# sublimation on 100% cotton



## uliari (Jul 2, 2009)

Hi i just left you this video, and links
seems it is posible to transfer the ink into 100% cotton garments,

the seller says, the ink last for a very long time, but begings to lost bright after 8-10 washes,

POLÍMERO PARA SUBLIMACIÓN EN ALGODÓN 100% - YouTube


Polimero Para Sublimacion 100% Algodon Bfn - $ 850.00 en MercadoLibre


----------



## headfirst (Jun 29, 2011)

I'm skeptical. How does it wash test?


----------



## mgparrish (Jul 9, 2005)

uliari said:


> Hi i just left you this video, and links
> seems it is posible to transfer the ink into 100% cotton garments,
> 
> the seller says, the ink last for a very long time, but begings to lost bright after 8-10 washes,
> ...


This is just a polymer prep spray that sublimation inks can cling to, been around forever. Doesn't last.


----------



## GordonM (May 21, 2012)

Is the price really in dollars, or does the dollar sign here mean some other currency? $850. Really?


----------



## charles95405 (Feb 1, 2007)

it is not true sublimation...which is the process of actually dying the polyester fabric...this process uses a polymer spray (getting even spray is a chore) and will hardly last 3-5 washes..if that...if you have $$ to spare go ahead and donate...and then tell us how great this is!!


----------



## Max Dos (Aug 28, 2010)

The prices are in Pesos, Gordon. About 70 dollars. Mercado Libre is Mexico's E-Bay. Could be interesting to browse for "Impresoras para Sublimacion" and "Tinta de Sublimación".

The Dollar sign and the Peso sign are the same. Many Latin American countries use it. I remember, until I was in high school, that the dollar sign was written with two crossing vertical lines, instead of one.


----------



## GordonM (May 21, 2012)

Max, thanks for the info.

For anyone thinking about this, it DOES work but you just have to think of the right product for it. I can buy small kid's tees for under a buck at the LA wholesalers. Average price is about 70 cents per shirt in a box of 72 in assorted sizes. 

These are useful for one-offs to test a design, but I've found a small market locally (I'm in SoCal) offering really cheap tees for kids' birthday parties. I charge a little under $4 each, making nearly $3 on each one, including the ink and paper. They each take about 45 seconds to press, and the spraying I do with a squeeze bottle, not an electric sprayer.
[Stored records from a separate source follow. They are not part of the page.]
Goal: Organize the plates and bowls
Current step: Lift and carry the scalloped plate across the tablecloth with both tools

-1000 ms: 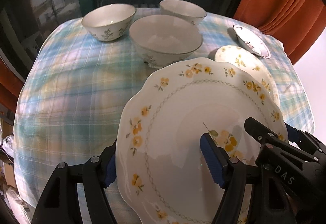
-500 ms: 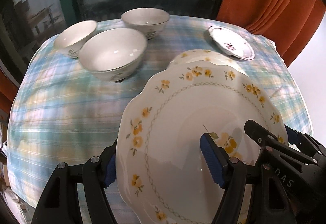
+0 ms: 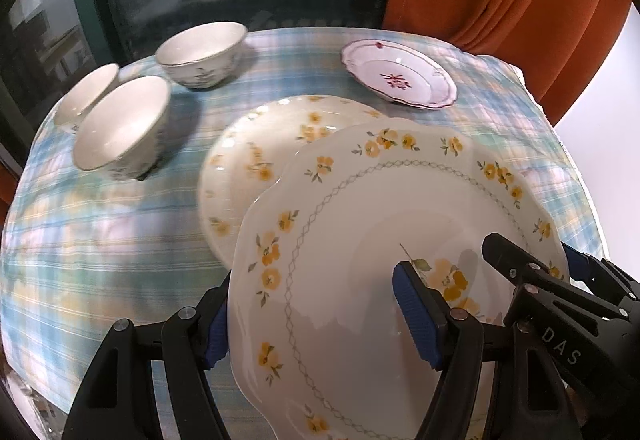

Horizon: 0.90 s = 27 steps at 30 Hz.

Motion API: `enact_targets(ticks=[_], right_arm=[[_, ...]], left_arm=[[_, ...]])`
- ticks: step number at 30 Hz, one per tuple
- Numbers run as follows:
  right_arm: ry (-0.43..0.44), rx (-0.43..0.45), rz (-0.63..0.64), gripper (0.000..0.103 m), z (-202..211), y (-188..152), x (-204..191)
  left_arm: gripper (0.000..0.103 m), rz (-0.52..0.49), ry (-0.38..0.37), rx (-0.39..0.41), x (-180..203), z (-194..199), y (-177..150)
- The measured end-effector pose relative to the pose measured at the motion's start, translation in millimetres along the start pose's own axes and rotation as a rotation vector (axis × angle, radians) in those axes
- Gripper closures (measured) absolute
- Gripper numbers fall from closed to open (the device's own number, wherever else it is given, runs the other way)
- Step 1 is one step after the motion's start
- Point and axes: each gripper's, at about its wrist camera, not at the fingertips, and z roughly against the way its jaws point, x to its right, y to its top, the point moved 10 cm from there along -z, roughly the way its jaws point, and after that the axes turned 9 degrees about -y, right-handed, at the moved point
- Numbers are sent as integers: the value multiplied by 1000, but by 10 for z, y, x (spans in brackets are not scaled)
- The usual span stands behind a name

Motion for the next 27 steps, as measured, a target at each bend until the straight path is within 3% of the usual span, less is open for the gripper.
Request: enact_targets(ticks=[11, 27], right_arm=[[-19, -20, 59, 33, -312, 113, 724], [-40, -87, 100, 33, -691, 81, 1370]], left_arm=[[31, 68, -16, -27, 593, -432, -47], [31, 117, -31, -103, 1122, -887, -167]])
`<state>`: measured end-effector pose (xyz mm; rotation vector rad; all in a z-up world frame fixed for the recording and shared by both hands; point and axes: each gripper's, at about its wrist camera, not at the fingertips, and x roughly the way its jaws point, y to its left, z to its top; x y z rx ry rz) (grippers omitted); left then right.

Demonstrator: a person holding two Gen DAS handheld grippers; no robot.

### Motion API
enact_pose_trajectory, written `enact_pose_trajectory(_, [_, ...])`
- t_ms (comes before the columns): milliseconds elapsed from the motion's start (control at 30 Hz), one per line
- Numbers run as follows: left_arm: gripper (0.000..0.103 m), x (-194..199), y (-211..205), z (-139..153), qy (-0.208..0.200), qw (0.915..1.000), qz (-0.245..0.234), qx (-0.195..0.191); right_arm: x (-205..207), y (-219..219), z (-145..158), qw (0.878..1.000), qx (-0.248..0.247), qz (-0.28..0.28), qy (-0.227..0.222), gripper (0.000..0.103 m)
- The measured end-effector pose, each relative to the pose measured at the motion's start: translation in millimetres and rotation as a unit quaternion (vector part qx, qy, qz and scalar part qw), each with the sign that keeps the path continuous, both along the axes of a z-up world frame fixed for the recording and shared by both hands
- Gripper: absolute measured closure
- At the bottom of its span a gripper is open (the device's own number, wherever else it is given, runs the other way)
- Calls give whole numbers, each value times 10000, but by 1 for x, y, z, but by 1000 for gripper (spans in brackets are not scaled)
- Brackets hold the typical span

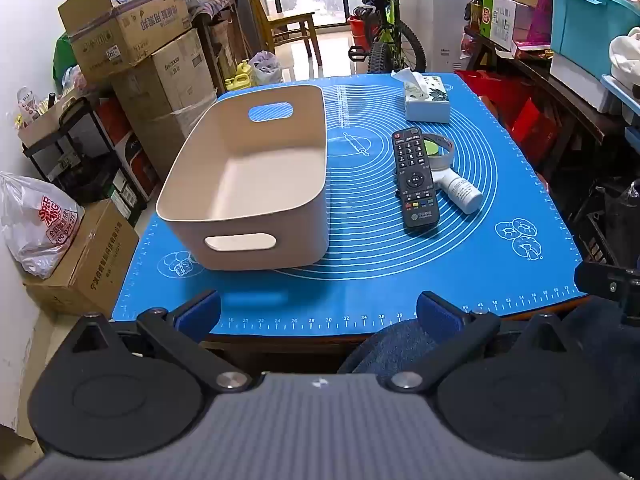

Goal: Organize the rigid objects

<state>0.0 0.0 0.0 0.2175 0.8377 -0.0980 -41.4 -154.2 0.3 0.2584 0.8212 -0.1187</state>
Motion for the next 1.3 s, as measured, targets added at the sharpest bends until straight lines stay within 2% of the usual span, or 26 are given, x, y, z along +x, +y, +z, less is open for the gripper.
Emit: enact_pose_trajectory(1300, [0, -1, -1, 4, -98, 9999, -53, 53, 1, -1, -4, 10000, 21, -11, 78, 2])
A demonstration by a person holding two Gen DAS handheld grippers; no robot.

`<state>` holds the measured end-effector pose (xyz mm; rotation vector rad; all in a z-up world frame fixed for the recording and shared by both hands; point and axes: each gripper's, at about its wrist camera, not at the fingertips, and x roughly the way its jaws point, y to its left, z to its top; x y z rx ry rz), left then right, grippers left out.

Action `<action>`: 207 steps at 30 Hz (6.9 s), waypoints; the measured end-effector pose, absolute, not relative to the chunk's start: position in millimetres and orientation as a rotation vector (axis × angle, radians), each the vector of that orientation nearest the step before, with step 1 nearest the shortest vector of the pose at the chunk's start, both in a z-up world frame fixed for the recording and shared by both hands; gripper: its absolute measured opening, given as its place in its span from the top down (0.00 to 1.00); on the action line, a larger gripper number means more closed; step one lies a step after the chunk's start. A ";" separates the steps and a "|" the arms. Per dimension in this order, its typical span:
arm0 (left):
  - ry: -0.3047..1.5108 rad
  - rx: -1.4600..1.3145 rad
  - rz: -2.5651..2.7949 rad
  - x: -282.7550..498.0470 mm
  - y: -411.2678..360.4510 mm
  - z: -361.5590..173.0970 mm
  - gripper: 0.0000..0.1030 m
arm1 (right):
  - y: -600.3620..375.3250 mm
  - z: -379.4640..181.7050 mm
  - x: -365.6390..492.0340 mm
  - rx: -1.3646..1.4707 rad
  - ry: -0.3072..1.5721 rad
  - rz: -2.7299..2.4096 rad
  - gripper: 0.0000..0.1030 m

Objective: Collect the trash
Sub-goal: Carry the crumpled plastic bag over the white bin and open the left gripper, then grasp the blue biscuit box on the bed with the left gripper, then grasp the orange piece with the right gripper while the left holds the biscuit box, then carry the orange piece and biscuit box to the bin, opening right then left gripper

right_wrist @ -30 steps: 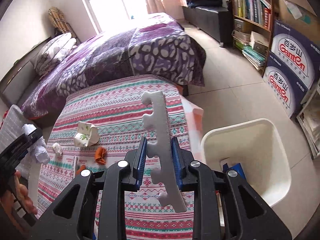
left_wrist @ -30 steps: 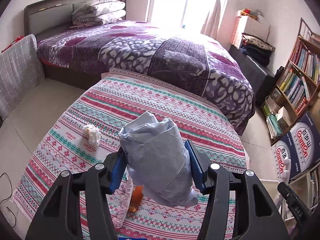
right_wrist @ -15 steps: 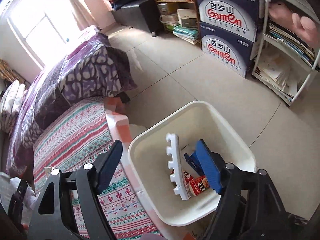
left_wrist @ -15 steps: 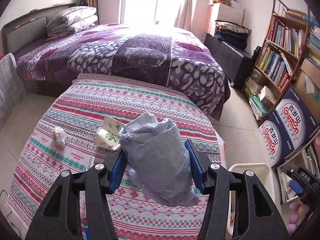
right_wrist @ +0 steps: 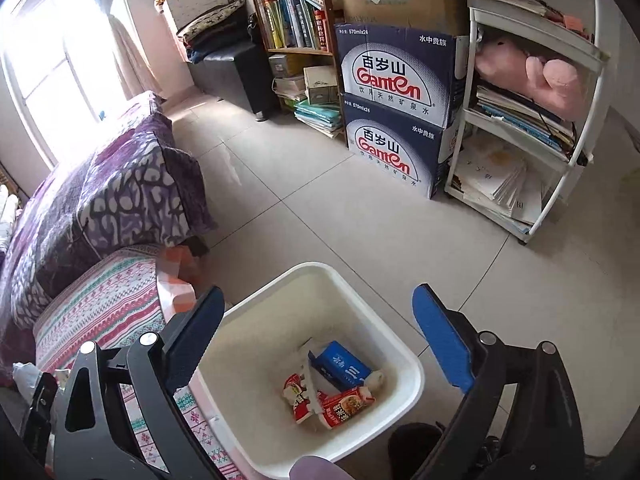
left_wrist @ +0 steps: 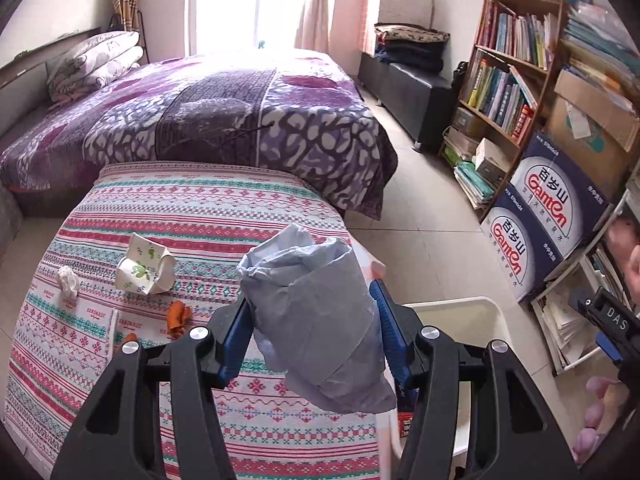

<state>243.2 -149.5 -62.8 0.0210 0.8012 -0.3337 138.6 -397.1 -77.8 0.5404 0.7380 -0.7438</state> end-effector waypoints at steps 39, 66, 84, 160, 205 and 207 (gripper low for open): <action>0.868 0.178 -0.476 193.3 -247.5 -94.6 0.17 | -424.0 -59.2 98.5 0.459 0.654 -0.887 0.07; 1.347 0.185 0.049 201.4 5.9 -202.4 0.15 | -263.9 -105.4 193.4 0.233 0.958 -0.517 0.07; 1.334 -0.053 -0.158 187.3 78.9 -180.1 0.47 | -182.2 -150.2 241.9 0.236 1.081 -0.380 0.07; 0.832 -0.037 -0.172 263.6 -24.6 -62.5 0.47 | -251.0 -72.6 229.2 0.363 0.853 -0.276 0.85; 0.930 0.175 -0.684 190.4 -258.1 -118.5 0.28 | -429.2 -53.4 123.3 0.369 0.670 -0.992 0.08; 0.920 0.188 -0.672 189.4 -257.1 -117.3 0.28 | -426.6 -52.2 124.9 0.355 0.666 -0.995 0.07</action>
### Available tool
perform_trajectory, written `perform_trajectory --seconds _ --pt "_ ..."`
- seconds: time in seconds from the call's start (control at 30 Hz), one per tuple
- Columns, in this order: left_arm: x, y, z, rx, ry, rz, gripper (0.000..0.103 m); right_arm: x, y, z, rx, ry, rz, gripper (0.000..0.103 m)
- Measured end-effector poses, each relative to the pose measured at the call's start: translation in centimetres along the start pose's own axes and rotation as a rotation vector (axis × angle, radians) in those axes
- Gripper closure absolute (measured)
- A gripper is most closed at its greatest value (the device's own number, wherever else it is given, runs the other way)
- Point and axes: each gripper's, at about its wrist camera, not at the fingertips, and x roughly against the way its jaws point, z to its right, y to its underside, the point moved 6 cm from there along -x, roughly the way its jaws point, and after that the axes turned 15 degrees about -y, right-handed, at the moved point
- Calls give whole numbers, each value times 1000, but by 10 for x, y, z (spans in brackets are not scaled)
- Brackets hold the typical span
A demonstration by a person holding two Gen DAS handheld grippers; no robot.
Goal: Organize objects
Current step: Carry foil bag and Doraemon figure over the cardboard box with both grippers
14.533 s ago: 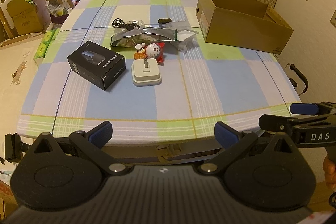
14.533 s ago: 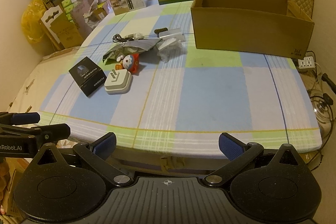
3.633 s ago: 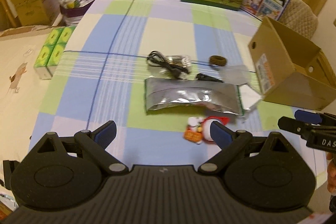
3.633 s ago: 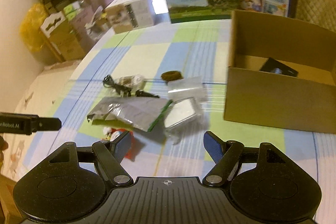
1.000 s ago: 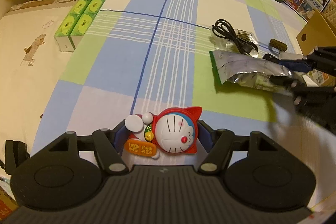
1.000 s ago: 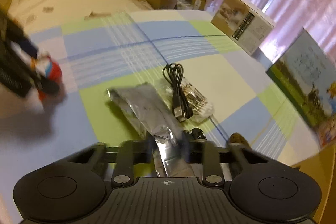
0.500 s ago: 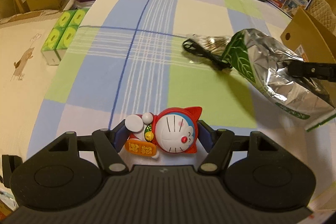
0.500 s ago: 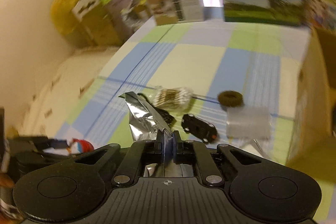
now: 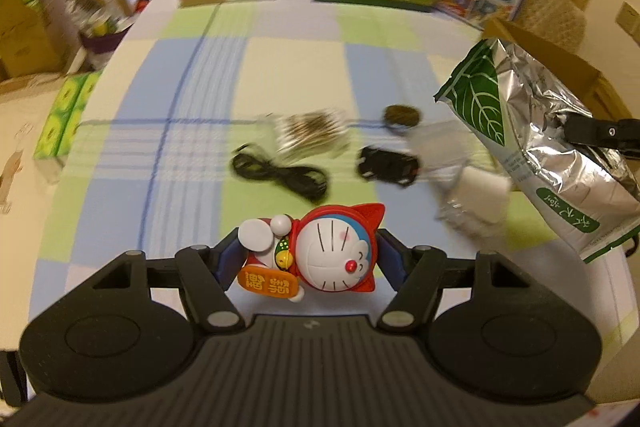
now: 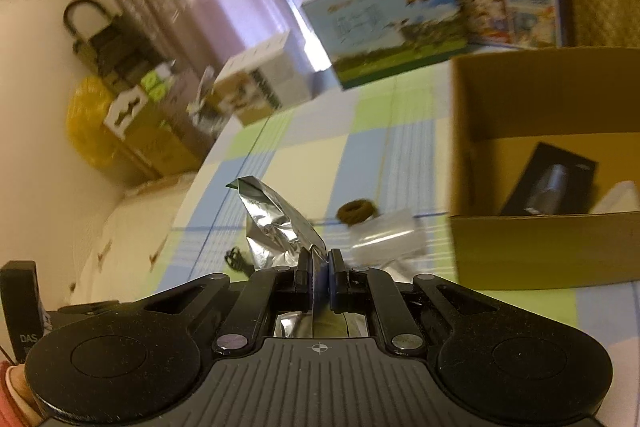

I don't pre-press, and the customers know these are made to last only for the duration of the party.

You'd think I'd know a little more about Latin e-commerce, as the vast majority of my customers are Latino, where it's common to have birthday parties with 15 and 20 kids! (They all speak much better English than I can speak Spanish.) 

Now, I do try to use a 50-50 shirt rather than all-cotton. With the spray the dyes start to fade fairly heavily after a half-dozen washings, but it looks real good for the day of the party, and even a few washing after that. For a party gift novelty it's not bad. 

In this biz you MUST look for ways to think outside the box. Rather than always rejecting these types of products, for those that work even half-way as they say they do, think of how you might use them to your advantage. 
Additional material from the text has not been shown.